We report here that the M1, M3 and M5 muscarinic acetylcholine receptor subtypes that have been shown to couple to phosphoinositide hydrolysis also activate the mitogen-activated protein kinase (MAPK). Pharmacological characterization as well as mechanistic details of the activation pathway are presented. Carbachol-induced MAPK activation was time- and concentration-dependent at all subtypes. Pharmacological characterization of the MAPK response revealed that McN-A-343 was a partial agonist at the M1 and M3 subtypes, and that pilocarpine was a partial agonist at the M3 and M5 receptors. Carbachol-mediated MAPK activation at these receptor subtypes was pertussis toxin and wortmannin insensitive.

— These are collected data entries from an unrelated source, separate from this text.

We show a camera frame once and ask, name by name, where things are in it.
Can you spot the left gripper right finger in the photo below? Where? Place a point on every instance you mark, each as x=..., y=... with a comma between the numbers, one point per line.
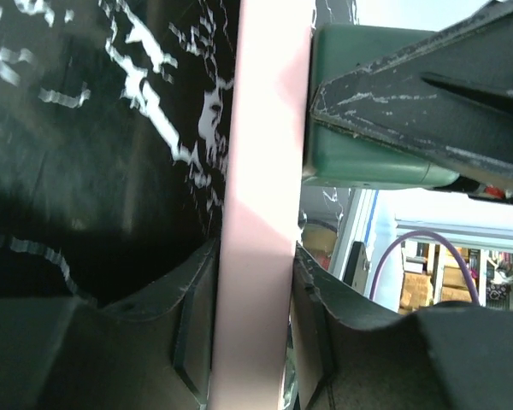
x=352, y=353

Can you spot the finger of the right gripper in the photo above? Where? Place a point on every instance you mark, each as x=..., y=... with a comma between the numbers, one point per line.
x=448, y=98

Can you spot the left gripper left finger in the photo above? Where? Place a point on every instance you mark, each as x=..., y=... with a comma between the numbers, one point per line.
x=150, y=350

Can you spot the dark green plug adapter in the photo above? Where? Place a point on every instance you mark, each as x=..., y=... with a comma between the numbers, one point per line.
x=345, y=152

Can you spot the pink power strip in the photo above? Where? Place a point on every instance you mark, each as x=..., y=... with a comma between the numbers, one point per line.
x=260, y=224

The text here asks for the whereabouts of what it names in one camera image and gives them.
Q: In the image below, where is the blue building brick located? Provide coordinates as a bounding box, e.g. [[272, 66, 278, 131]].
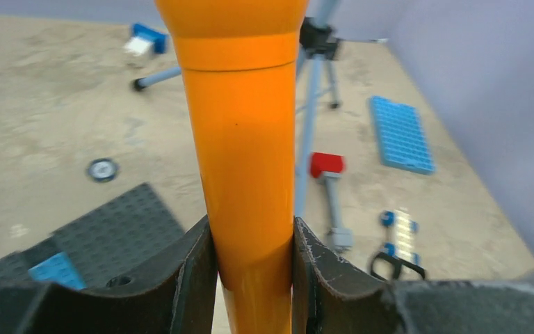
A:
[[28, 252, 86, 289]]

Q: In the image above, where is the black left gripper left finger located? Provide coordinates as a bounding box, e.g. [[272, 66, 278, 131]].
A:
[[0, 218, 217, 333]]

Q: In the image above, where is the red grey toy hammer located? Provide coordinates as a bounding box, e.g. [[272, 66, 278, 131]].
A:
[[310, 152, 353, 253]]

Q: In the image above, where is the light blue building baseplate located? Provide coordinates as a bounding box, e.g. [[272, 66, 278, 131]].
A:
[[369, 95, 435, 175]]

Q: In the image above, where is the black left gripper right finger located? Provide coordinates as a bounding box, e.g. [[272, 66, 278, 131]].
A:
[[292, 218, 534, 333]]

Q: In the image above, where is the blue white brick block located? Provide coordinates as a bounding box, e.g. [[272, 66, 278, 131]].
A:
[[123, 23, 168, 56]]

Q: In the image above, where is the black microphone stand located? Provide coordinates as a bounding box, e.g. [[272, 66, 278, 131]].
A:
[[369, 251, 427, 281]]

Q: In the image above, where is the orange toy microphone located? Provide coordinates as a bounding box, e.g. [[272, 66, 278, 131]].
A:
[[156, 0, 307, 333]]

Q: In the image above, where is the light blue music stand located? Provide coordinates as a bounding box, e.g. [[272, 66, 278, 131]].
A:
[[131, 0, 390, 218]]

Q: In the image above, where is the white blue toy car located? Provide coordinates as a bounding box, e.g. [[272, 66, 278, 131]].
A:
[[380, 208, 420, 265]]

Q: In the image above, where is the dark grey building baseplate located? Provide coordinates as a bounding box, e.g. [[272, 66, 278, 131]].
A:
[[0, 183, 184, 287]]

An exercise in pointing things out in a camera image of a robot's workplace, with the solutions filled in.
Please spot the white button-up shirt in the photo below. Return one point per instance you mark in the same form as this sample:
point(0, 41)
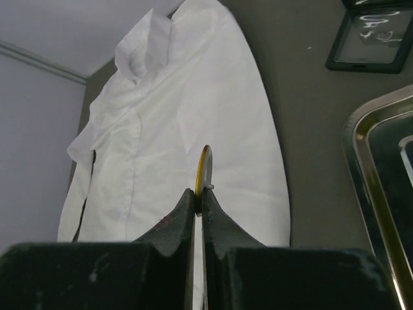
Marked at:
point(181, 83)

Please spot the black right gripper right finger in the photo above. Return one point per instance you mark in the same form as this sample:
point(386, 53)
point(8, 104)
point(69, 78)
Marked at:
point(242, 273)

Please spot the yellow round brooch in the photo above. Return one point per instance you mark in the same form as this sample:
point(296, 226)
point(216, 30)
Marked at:
point(204, 176)

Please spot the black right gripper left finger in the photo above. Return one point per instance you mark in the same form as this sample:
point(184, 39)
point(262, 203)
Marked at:
point(154, 271)

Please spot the small black open box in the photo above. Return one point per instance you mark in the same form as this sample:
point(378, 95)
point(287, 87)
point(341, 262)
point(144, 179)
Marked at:
point(374, 37)

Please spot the silver metal tray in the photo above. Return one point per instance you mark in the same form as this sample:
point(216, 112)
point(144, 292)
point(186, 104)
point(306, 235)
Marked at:
point(377, 140)

By contrast, both agents significantly inhibited carbachol-induced MAPK activation by the M2 muscarinic receptor subtype. Furthermore, two independent single point mutations in the M1 receptor attenuated carbachol-induced activation of MAPK. Activation of MAPK at the M1, M3 and M5 muscarinic receptor subtypes was not dependent on intracellular or extracellular Ca2+, but was partially dependent upon protein kinase C. These data suggest that activation of MAPK by M1, M3 and M5 muscarinic receptors involves protein kinase C-dependent and independent pathways.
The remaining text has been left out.